• [Task goal]:
Word for word, restate the lines of the data from the first through the one containing "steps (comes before", and nothing else.

• [Exercise data]:
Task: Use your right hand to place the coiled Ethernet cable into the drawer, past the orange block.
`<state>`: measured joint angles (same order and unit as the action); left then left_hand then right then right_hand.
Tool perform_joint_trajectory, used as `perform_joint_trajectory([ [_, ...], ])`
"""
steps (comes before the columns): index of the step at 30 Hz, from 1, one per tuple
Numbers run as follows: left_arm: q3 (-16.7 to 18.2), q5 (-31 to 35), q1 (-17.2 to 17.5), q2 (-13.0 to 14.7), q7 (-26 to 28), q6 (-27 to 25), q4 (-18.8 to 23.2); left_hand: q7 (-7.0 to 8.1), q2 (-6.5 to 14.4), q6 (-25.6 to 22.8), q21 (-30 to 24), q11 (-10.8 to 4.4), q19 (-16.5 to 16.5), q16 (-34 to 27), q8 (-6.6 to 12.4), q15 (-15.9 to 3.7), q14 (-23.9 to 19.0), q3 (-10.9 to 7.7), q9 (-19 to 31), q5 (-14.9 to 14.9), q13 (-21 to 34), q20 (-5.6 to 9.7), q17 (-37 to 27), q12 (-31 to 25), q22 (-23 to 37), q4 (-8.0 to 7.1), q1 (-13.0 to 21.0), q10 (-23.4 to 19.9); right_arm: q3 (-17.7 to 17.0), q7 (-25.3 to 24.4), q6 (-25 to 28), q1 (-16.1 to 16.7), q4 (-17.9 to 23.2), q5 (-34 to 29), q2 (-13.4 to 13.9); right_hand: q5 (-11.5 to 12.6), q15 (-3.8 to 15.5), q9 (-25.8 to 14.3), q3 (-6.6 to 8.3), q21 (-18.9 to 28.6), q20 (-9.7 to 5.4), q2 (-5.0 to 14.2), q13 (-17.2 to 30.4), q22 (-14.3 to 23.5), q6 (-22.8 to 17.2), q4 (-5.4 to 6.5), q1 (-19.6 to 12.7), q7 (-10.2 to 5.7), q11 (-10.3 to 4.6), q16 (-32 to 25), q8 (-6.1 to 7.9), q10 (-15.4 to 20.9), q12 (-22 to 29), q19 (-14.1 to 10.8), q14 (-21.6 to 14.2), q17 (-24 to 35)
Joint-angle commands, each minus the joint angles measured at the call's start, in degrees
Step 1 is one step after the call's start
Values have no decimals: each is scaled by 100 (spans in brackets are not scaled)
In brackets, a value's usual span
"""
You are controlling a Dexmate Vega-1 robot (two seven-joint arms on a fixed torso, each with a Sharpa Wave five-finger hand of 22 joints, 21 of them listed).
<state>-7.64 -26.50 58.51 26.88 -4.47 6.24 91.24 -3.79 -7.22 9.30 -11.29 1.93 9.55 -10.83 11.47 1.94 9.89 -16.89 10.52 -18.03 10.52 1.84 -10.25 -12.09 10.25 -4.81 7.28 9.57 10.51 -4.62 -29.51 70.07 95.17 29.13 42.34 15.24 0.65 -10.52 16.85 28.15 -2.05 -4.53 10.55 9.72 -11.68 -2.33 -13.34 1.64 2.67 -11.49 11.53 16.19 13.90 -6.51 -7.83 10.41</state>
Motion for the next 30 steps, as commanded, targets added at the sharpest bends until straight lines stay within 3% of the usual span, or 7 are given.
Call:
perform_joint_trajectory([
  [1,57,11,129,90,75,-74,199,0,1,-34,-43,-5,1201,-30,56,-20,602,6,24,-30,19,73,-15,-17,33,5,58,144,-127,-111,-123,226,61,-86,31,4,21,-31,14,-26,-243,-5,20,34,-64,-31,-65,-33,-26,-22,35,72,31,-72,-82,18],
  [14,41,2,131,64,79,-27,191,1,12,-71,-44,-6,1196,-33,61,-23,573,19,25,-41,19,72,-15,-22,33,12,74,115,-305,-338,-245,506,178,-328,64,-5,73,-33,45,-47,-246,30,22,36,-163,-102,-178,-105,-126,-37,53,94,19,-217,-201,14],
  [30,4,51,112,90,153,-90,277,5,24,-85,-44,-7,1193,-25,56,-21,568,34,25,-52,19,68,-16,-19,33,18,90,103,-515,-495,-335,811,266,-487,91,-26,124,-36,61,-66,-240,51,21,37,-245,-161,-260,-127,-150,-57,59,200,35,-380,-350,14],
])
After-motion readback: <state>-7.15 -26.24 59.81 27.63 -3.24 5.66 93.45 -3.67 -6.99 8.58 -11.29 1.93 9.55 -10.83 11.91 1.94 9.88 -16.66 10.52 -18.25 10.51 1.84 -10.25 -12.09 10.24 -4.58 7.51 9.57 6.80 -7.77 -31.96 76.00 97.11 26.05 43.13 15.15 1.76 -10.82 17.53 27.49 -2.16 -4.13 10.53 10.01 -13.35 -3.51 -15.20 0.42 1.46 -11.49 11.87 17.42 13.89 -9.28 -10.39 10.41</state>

• [Output for this exercise]:
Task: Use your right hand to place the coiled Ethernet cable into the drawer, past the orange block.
`<state>`: measured joint angles (same order and unit as the action); left then left_hand then right then right_hand.
Tool perform_joint_trajectory, used as `perform_joint_trajectory([ [_, ...], ])`
"""
steps (comes before the columns): index of the step at 30 Hz, from 1, one per tuple

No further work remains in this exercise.